§ **Exercise prompt**: In your copy of the data, keep every word exact and include no pictures.

[Start of section]

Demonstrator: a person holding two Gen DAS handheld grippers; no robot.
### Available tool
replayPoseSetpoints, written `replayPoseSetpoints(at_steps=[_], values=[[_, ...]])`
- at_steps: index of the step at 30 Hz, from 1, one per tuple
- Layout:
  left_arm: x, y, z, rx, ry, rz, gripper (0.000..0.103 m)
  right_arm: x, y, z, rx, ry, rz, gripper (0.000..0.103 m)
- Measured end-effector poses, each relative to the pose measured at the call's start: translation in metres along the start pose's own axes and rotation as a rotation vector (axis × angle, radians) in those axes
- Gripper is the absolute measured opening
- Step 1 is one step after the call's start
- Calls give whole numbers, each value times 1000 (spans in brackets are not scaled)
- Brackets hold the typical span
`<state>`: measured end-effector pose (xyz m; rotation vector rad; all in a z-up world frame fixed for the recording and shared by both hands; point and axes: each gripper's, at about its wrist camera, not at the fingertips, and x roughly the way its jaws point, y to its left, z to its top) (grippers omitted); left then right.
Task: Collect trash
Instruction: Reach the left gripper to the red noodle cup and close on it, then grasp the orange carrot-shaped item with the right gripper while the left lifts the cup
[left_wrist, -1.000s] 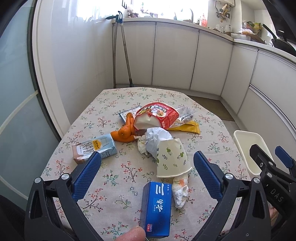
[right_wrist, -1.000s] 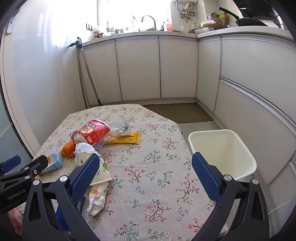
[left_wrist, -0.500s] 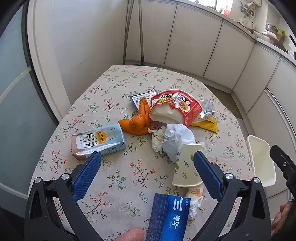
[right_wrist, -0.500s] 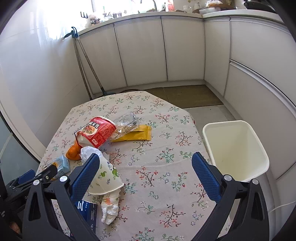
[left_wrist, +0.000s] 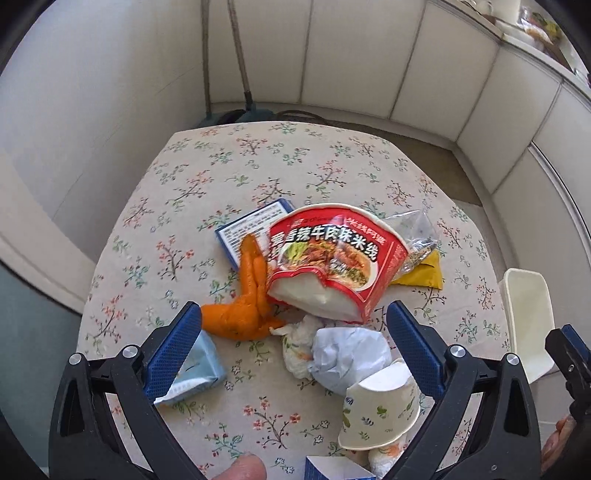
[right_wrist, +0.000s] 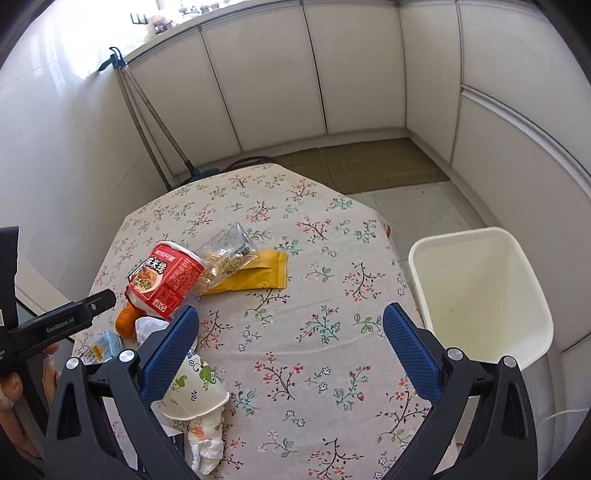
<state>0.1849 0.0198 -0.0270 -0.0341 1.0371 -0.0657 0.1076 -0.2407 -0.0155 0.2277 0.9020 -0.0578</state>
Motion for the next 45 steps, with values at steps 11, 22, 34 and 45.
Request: replayPoseSetpoints(at_steps=[11,22,34,45], values=[[65,-83,13,378,147,245,96,13,-41,12,141,17,36,97],[89,-89,26,447,126,410,95,20,-43,17,154,39,63,97],[38,-27,41,181,-33,220,67,38,-37,13,164,99,113,97],[-66,58,21,-144,-266,48,67,62,19,33,0,164,171,97]])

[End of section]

§ **Worked solution**:
Demonstrator: a person holding two Gen DAS handheld grippers; no robot.
### Available tool
replayPoseSetpoints, written `replayPoseSetpoints(at_steps=[_], values=[[_, ...]])`
- at_steps: index of the step at 30 Hz, from 1, one per tuple
- Layout:
  left_arm: x, y, z, rx, ry, rz, gripper (0.000..0.103 m)
  right_arm: x, y, z, rx, ry, rz, gripper (0.000..0.103 m)
- Measured end-effector poses, each relative to the pose measured at the call's start: translation in metres along the start pose's own axes and rotation as a rotation vector (axis × angle, radians) in those axes
- Gripper is the absolute measured opening
- Step 1 is one step after the call's start
- Calls give whole numbers, each value times 1000 (spans in brackets are not scaled)
- Brackets hold the typical span
`<state>`: measured end-effector pose (xyz m; rotation vector rad; all in a z-up world frame fixed for the recording and shared by both hands; point and axes: each gripper's, at about its wrist camera, not at the fingertips, and x roughly the way its jaws point, y to its left, z to its top) (grippers omitted); left then right.
Task: Collect trash
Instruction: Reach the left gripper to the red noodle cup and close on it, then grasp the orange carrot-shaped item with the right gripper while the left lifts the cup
[left_wrist, -1.000s] 
[right_wrist, -1.000s] 
[left_wrist, -0.500s] 
[right_wrist, -0.500s] 
[left_wrist, +0.000s] 
[right_wrist, +0.000s] 
<state>0.1849 0.0198 -0.0270 -0.0341 1.0371 -0.0657 0.1076 -0.2407 -0.0155 0.2277 0.9020 -0.0578</state>
Motion for the next 45 steps, with values at steps 11, 22, 34 and 45.
Request: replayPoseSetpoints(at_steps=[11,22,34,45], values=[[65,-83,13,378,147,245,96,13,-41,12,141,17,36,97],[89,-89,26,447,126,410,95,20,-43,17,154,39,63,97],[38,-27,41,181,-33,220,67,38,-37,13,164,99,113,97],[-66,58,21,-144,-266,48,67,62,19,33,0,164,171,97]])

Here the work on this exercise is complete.